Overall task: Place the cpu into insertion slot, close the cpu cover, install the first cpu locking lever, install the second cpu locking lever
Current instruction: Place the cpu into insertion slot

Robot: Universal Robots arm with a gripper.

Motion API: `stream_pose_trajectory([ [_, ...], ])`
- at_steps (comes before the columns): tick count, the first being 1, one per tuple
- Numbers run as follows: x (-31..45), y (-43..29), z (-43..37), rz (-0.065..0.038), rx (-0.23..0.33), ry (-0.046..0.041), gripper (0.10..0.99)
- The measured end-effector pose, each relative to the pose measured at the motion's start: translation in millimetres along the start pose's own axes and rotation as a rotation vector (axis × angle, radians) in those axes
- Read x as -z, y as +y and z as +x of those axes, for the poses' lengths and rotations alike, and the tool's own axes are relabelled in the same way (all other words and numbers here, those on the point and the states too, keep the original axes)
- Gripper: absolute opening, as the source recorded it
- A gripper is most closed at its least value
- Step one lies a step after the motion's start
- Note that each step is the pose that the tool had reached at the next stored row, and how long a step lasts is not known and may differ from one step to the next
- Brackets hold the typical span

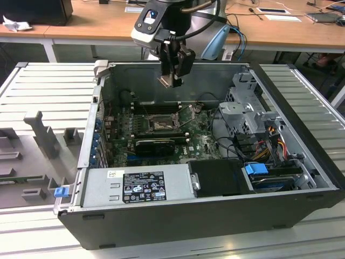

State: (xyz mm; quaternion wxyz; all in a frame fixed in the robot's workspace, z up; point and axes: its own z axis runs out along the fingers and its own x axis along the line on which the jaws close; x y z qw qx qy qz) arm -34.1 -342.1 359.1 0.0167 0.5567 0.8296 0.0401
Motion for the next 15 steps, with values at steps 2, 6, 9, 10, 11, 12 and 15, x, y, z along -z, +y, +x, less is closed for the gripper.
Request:
stream_pose_trajectory([
  [2, -0.2, 0.0, 0.0, 0.0, -0.018, -0.0016, 0.525],
  [6, -0.4, 0.0, 0.0, -0.001, -0.052, -0.0045, 0.525],
  [9, -0.5, 0.0, 0.0, -0.001, -0.075, -0.0064, 0.525],
  [10, -0.8, -0.1, 0.0, -0.002, -0.088, -0.0078, 0.525],
  [11, -1.0, -0.1, 0.0, -0.001, -0.098, -0.0092, 0.525],
  [12, -1.3, -0.1, 0.0, -0.001, -0.12, -0.012, 0.525],
  [15, -2.5, -0.2, 0.0, -0.002, -0.186, -0.0178, 0.525],
])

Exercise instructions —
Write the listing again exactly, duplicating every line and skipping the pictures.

Solved problem —
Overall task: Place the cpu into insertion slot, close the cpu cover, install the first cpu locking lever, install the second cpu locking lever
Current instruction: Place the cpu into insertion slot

Robot: Universal Robots arm with a gripper.

Motion API: `stream_pose_trajectory([ [_, ...], ])`
- at_steps (comes before the columns): tick count, the first being 1, one per tuple
- Numbers run as follows: x (-31..45), y (-43..29), z (-43..37), rz (-0.065..0.038), rx (-0.23..0.33), ry (-0.046..0.041), gripper (0.10..0.99)
- The measured end-effector pose, each relative to the pose measured at the motion's start: translation in millimetres along the start pose's own axes and rotation as a rotation vector (axis × angle, radians) in those axes
- Read x as -z, y as +y and z as +x of those axes, for the poses' lengths and rotations alike, and the tool's own axes are relabelled in the same way (all other words and numbers here, those on the point and the states too, keep the original axes)
- Gripper: absolute opening, as the source recorded it
- A gripper is most closed at its least value
- Step one lies a step after the motion's start
- Note that each step is the pose that the tool had reached at the next stored row, and how long a step lasts is not known and may differ from one step to the next
- Brackets hold the typical span


State: (xyz mm; quaternion wxyz; all in a frame fixed in the robot's workspace, z up; point and axes: its own z axis runs out along the fingers and its own x axis along the line on which the jaws close; x y z qw qx qy qz) arm -34.1 -342.1 359.1 0.0167 0.5567 0.8296 0.0401
Motion for the next 15 steps, with values at steps 2, 6, 9, 10, 11, 12 and 15, x, y, z along -z, +y, +x, less is closed for the gripper.
Request:
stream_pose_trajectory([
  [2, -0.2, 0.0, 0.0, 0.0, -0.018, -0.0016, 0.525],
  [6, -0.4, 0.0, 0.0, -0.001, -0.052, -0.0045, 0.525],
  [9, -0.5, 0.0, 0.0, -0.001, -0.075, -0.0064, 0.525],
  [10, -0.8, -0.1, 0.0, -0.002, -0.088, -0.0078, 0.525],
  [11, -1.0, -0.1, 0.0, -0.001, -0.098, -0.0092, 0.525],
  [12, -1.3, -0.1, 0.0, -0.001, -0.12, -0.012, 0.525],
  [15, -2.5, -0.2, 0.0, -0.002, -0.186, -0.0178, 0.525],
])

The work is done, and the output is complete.